Most organisms are not distributed uniformly or randomly in their environment. The positions and movement patterns of organisms are influenced by both biotic and abiotic factors, and these factors in turn can affect the ecology and evolution of species within a community. One focus of my research is on the effect that spatio-temporal processes have on the evolution and ecology of species that compete for ephemeral patch resources, such as the many species of insects that lay their eggs and whose larvae compete for resources on dung, carrion, fungi, or fruit. Using numerical and individual-based modeling techniques [8], my research develops coexistence theory by demonstrating that a trade-off between dispersal ability and fecundity can cause a change in species' competitive dominance when the distance to the nearest available resource patch varies in time.

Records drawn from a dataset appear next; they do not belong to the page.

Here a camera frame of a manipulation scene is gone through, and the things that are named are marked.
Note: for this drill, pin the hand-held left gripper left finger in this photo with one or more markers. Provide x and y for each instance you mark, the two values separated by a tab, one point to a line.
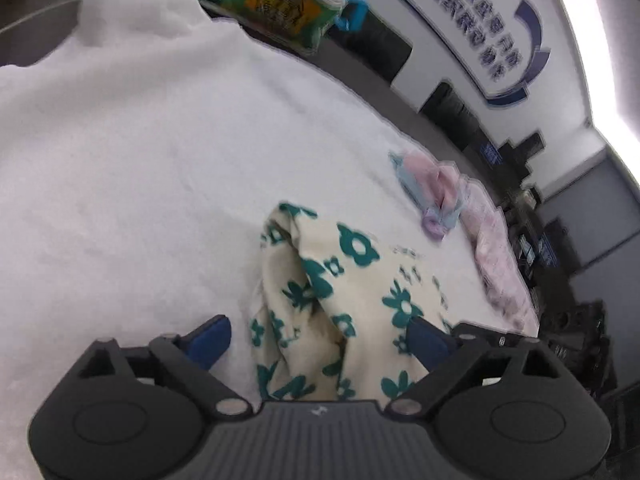
212	337

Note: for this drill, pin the pastel pink blue folded garment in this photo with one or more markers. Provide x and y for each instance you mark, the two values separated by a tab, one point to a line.
430	190

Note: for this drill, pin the pale pink printed cloth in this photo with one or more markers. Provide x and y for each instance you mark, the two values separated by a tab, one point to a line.
495	265

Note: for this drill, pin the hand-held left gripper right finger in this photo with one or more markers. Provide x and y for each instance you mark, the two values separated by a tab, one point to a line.
425	340

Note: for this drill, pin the green zip storage bag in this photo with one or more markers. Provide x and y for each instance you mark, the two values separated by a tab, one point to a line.
270	5

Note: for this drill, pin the cream green floral garment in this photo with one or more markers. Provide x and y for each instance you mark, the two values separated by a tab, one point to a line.
310	320

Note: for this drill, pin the white fleece blanket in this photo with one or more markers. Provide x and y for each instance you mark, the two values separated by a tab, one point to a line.
150	160

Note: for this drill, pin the black chair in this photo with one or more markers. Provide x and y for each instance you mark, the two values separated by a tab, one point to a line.
452	112
375	50

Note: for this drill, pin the blue white wall sign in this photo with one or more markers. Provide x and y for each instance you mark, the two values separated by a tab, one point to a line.
480	25

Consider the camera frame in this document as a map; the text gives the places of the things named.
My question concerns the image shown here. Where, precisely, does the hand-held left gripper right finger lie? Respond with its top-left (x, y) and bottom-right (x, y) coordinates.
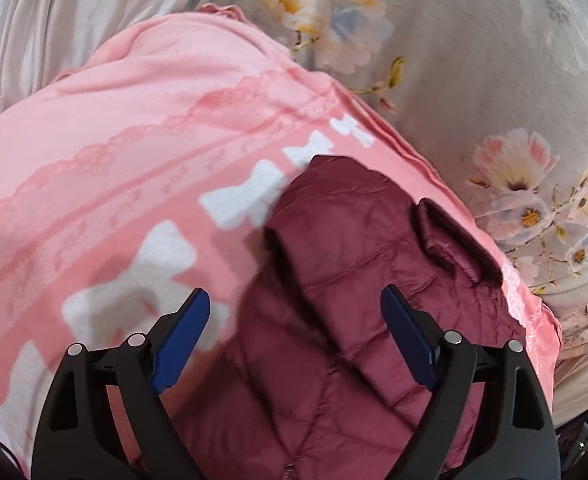
top-left (380, 284), bottom-right (561, 480)

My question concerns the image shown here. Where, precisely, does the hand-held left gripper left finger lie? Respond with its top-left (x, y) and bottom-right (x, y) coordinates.
top-left (31, 287), bottom-right (211, 480)

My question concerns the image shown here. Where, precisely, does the maroon quilted puffer jacket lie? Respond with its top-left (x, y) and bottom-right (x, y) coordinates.
top-left (173, 154), bottom-right (529, 480)

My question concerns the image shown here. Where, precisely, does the pink printed blanket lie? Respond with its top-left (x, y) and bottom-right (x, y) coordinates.
top-left (0, 3), bottom-right (561, 480)

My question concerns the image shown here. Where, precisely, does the grey floral bed sheet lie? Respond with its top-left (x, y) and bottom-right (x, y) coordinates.
top-left (0, 0), bottom-right (588, 431)

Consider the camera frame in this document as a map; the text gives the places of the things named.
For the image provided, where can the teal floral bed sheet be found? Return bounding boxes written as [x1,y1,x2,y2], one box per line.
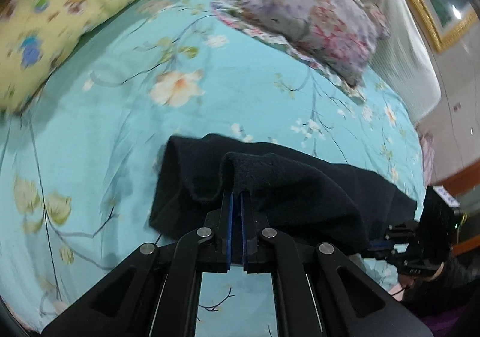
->
[0,0,426,337]

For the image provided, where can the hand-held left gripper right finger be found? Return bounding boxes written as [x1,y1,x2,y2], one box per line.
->
[240,192,433,337]

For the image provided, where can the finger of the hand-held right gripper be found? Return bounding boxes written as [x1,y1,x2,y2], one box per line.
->
[384,220,421,245]
[365,241,413,267]

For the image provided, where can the person's right forearm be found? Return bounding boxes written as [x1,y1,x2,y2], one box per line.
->
[407,252,479,321]

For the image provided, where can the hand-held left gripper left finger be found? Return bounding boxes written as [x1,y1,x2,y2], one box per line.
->
[41,190,236,337]

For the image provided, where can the white padded headboard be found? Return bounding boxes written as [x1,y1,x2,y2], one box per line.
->
[199,0,442,125]

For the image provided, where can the person's right hand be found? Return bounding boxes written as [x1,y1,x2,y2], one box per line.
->
[390,264,447,302]

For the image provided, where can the yellow cartoon print pillow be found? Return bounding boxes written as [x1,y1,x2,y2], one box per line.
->
[0,0,218,115]

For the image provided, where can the purple floral pillow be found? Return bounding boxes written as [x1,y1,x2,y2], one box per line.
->
[210,0,391,88]

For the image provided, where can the pink cloth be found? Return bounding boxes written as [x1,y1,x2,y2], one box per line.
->
[418,129,436,188]

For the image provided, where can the black pants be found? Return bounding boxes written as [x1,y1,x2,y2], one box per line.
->
[149,133,422,259]

Better dispersers are competitively superior when the required travel distance to the next patch resource is farther away, and high fecundity is favoured when the nearest patch is nearby. With varying patch distance, long term coexistence is possible if a subset of each population is stored in patches of developing larvae over multiple generations [1]. This storage effect is a necessary component of coexistence, and my research suggests that even relatively short periods of population storage can facilitate coexistence given rapid environmental change. To test key hypotheses generated by my theory, I collected data from a community of nonpollinating fig wasps in Baja, Mexico (see here for travel log, pictures, and videos). This community includes five species that all appear to compete for access to the developing flowers of the Sonoran Desert rock fig (Ficus petiolaris), where females lay their eggs. Empirical tests of my theory from field work show a clear tradeoff between species dispersal-abilities and fecundities, which ultimately predict species distributions among ephemeral patch resources [3,4].

[1] Duthie, AB, et al. (2014) Am. Nat. 183:826-841.
[3] Duthie, AB, et al. (2015) Am. Nat. 186:151-158.
[4] Duthie, AB & JD Nason (2016) Oikos 125:1597-1606.
[8] Duthie, AB & MR Falcy (2013) Ecol. Modell. 251:260-270.